Write out the entire listing below exactly, with the pictures left out.
****************************************
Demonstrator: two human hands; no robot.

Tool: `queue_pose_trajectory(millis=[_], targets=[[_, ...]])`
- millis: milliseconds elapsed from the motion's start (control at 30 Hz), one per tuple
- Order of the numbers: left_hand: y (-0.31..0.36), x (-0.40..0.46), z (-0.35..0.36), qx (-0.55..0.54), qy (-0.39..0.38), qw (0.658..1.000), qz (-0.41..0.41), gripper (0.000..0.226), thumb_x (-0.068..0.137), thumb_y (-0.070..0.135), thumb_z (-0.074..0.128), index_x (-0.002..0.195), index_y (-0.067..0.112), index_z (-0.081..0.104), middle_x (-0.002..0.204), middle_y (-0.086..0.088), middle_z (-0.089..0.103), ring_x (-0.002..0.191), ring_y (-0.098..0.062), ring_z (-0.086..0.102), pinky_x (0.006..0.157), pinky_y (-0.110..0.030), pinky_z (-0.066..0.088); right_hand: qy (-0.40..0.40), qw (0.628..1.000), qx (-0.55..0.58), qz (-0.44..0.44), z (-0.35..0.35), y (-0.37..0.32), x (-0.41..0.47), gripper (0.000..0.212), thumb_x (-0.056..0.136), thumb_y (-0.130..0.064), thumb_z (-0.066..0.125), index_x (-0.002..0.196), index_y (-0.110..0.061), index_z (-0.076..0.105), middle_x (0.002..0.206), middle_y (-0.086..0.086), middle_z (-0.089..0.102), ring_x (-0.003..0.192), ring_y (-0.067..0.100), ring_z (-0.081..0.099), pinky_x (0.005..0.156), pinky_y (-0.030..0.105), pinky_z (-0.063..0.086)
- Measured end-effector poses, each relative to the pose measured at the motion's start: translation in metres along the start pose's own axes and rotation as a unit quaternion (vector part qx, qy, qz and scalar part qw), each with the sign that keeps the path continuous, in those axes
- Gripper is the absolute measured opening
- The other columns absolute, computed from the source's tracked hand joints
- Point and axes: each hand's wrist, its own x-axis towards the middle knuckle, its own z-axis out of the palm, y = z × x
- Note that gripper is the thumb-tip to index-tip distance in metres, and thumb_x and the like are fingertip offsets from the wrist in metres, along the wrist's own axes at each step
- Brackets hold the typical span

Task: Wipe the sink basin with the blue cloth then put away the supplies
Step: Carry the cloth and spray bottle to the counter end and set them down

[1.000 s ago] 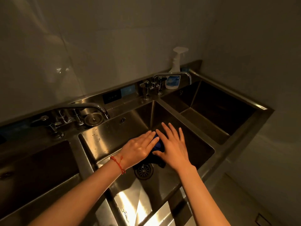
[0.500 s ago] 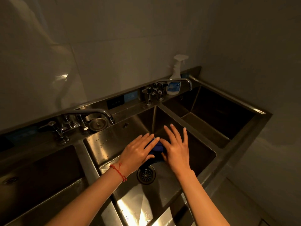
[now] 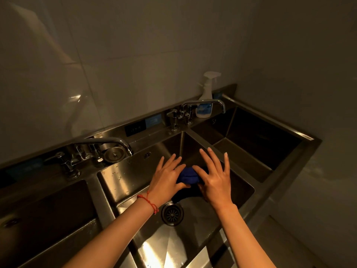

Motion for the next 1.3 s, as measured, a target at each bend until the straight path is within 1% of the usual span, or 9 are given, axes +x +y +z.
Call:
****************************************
* **Response for this exercise**:
Demonstrator: two human hands; no robot.

Tool: `queue_pose_trajectory(millis=[_], targets=[[_, ...]])`
- millis: milliseconds elapsed from the motion's start (control at 30 Hz), one per tuple
- Order of the numbers: left_hand: y (-0.31..0.36), x (-0.40..0.46), z (-0.35..0.36), qx (-0.55..0.54), qy (-0.39..0.38), qw (0.658..1.000), qz (-0.41..0.41), gripper (0.000..0.226), thumb_x (-0.068..0.137), thumb_y (-0.070..0.135), thumb_z (-0.074..0.128), index_x (-0.002..0.195), index_y (-0.067..0.112), index_z (-0.081..0.104), middle_x (-0.002..0.204), middle_y (-0.086..0.088), middle_z (-0.089..0.103), ring_x (-0.002..0.191), ring_y (-0.098..0.062), ring_z (-0.086..0.102), pinky_x (0.006..0.157), pinky_y (-0.110..0.030), pinky_z (-0.066..0.088); right_hand: qy (-0.40..0.40), qw (0.628..1.000), qx (-0.55..0.58), qz (-0.44..0.44), z (-0.35..0.35), y (-0.37..0.32), x (-0.41..0.47), gripper (0.000..0.212), thumb_x (-0.056..0.136), thumb_y (-0.130..0.064), thumb_z (-0.066..0.125), index_x (-0.002..0.196), index_y (-0.110..0.061), index_z (-0.076..0.105), middle_x (0.002..0.206), middle_y (-0.086..0.086), middle_z (-0.089..0.102), ring_x (-0.003..0.192), ring_y (-0.067..0.100), ring_z (-0.081..0.099), pinky_x (0.005..0.156), pinky_y (-0.030..0.105), pinky_z (-0.063..0.086)
- Measured end-effector poses, each relative to the pose measured at the motion's start: translation in metres along the start pose's own axes and rotation as a unit quaternion (vector part qx, qy, qz and scalar part qw), each with the sign that keeps the path continuous, in those axes
- Gripper is the absolute measured opening
- The other columns absolute, computed from the source's tracked hand joints
- Point and axes: each hand's wrist, its own x-axis towards the middle knuckle, its own z-axis out of the palm, y = z × x
- Note that gripper is the thumb-tip to index-tip distance in metres, and thumb_x and the like are fingertip offsets from the wrist in metres, along the wrist's own axes at each step
- Brackets hold the typical span

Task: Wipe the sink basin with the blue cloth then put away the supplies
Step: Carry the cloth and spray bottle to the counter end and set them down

[1.000 s ago] 
[0.500 s ago] 
[now] 

Motion for the next 1.3 s, as measured, a target at each bend until the straight path is within 1% of the usual span, or 9 are given, axes +x +y +z.
Call:

No more is needed for this exercise.